2004参院選

年金「だめ」なら投票


民主・岡田克也代表



 ――最大の争点は。

 国民にとって身近で切実な年金だ。国会での強行採決など与党の強引な手法、不誠実な説明があり、中身にも問題がある。国民の7割以上が再検討を求めている。民主党に勝たせていただければ、年金の抜本改革の余地が出てくることをしっかりと訴えたい。イラク戦争、小泉改革の3年間の総括も大事だ。

 ――最近の国政選挙では投票率が低下しています。

 政治への失望感、不信が大きいので、争点を明確にして、関心を持っていただける選挙にする責任が政党にはある。同時に、国民が動かないことには政治は絶対に変わらない。年金制度も「これでだめだ」と考えるならば、ぜひ投票に行っていただきたい。

 ――目標議席は。

 自民党以上の議席を取るのが唯一の目標だ。そうでなければ、次の総選挙での政権交代が難しくなる。

 ――目標に達しなかったときの責任は。

 責任は自分で決めるものではない。皆さんが取れというなら責任は取る。

 ――マニフェスト(政権公約)で「岡田色」は出せましたか。

 なるべく「ネガティブ」(こうするべきでないという表現)ではなく、「ポジティブ」(こうしていこうという前向きな表現)で書いた。教育にも力を入れ、農業再生プランや地方分権も盛り込んだ。

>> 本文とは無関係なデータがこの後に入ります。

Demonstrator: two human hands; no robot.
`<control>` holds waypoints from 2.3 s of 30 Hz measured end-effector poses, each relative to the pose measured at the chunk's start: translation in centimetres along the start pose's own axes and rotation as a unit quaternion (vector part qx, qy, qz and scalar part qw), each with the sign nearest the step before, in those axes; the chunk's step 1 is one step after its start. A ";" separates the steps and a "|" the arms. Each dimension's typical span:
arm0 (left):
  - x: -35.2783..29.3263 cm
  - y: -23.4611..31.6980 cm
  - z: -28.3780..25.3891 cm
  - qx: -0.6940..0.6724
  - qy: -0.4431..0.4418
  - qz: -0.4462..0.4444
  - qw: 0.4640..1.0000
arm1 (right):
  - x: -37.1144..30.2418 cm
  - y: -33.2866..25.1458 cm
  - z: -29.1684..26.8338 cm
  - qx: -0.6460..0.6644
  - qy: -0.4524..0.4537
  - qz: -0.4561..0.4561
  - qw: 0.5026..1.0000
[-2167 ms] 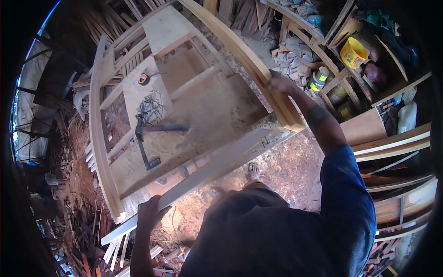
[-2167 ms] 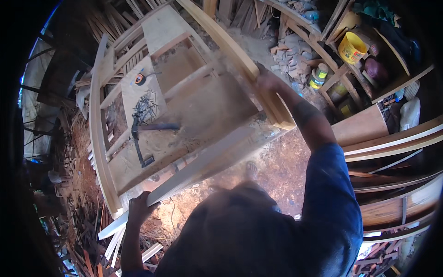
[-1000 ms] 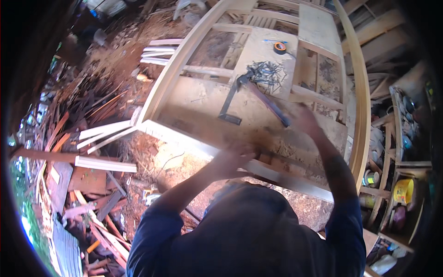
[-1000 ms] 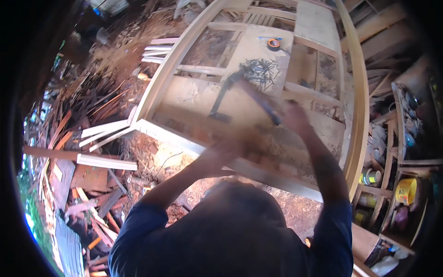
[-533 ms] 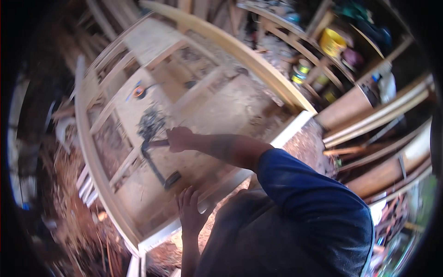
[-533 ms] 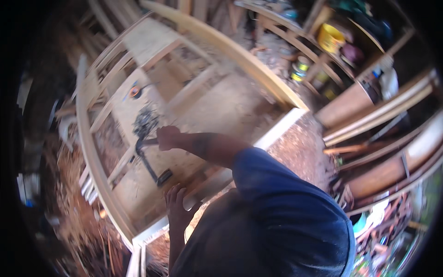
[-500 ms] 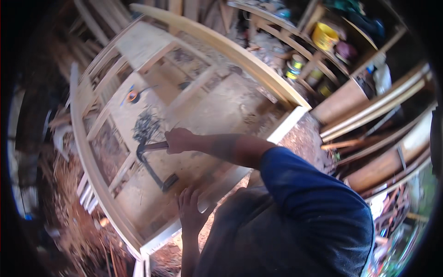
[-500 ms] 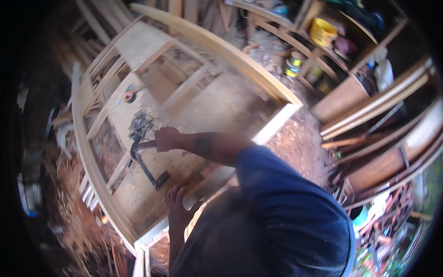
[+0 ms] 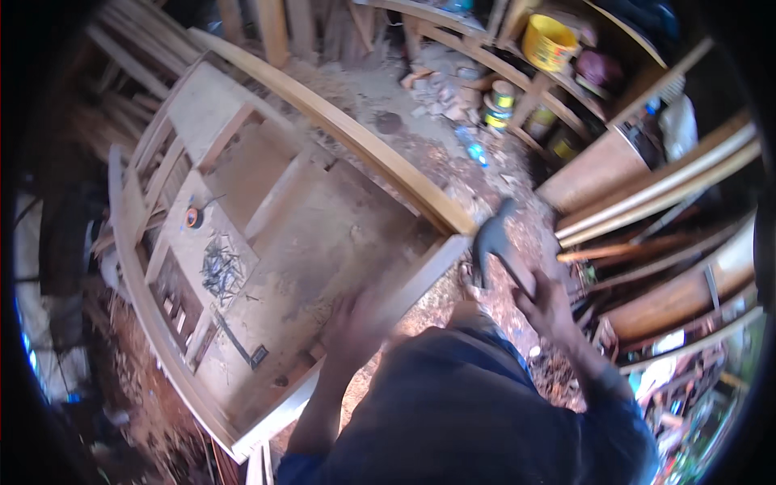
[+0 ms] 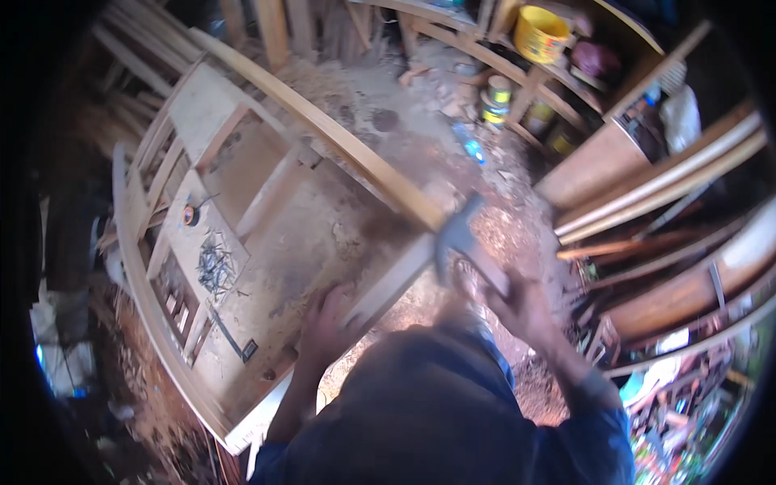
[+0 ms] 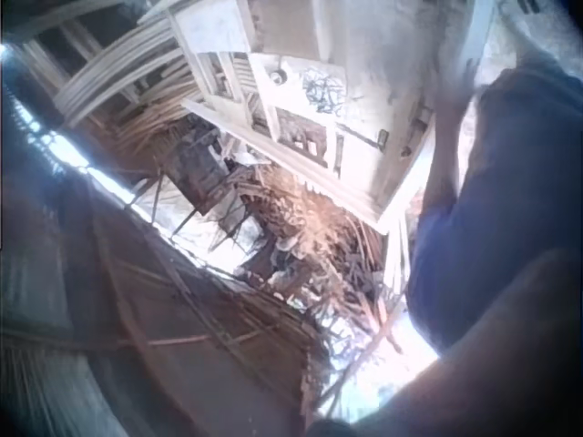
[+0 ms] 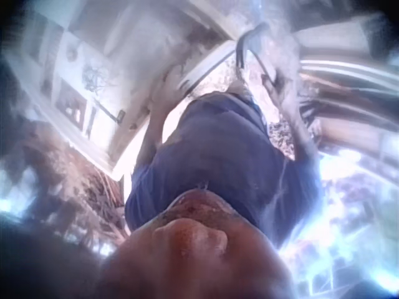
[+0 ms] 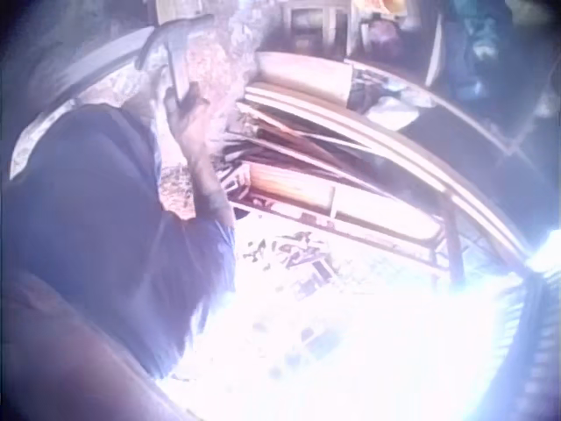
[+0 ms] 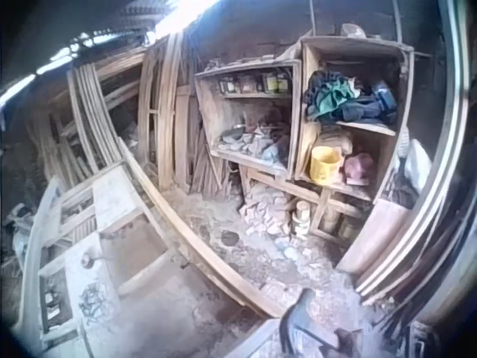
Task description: The person aligns wooden slats on a wooden frame and uses a hammer to secure them with nails. The person then positions a diagonal beam and nails it across the frame.
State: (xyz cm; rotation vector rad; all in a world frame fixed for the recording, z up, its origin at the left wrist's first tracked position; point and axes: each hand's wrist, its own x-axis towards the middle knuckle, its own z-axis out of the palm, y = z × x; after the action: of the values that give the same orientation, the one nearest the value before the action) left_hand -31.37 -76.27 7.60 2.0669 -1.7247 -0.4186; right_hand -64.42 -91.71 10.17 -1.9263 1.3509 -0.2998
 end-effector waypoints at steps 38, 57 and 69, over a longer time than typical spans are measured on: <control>42.1 -8.8 13.7 -0.544 0.300 -0.363 0.694 | -0.3 9.3 -6.5 0.264 0.127 0.164 0.942; 45.9 -21.7 5.3 -0.585 0.245 -0.200 0.747 | -2.4 10.4 -9.2 0.085 0.182 0.158 0.967; 36.7 -12.7 2.0 -0.350 0.211 -0.425 0.808 | 1.6 11.0 -5.3 0.050 -0.034 0.151 0.987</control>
State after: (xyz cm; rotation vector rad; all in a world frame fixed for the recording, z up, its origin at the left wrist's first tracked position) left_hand -14.57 -110.67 0.77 1.9929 -0.2155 -0.6531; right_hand -74.55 -97.24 5.95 -1.6070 1.5273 -0.1467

結果的に1人区対策にもなると思う。

 ――小泉内閣の支持率が高いのはなぜでしょう。

 「自民党をぶっ壊す」と言った最初の強烈な印象が残っているのではないか。今までの自民党のリーダーと比べると、悪いことはしそうにないという印象もあると思うが、内閣総理大臣は非常に重い決断をしなくてはならない。果たして小泉さんにその覚悟があるのか。そういう視点で見てもらうためにも、国会での党首討論は月2回必ずやる、ということを小泉首相に提案したい。

 ――岡田代表になって民主党への女性の支持率が上がったと言われます。

 (理由は)わからない。ただ、30代、40代の方には「頑張ってください」と真剣に言われることが多い。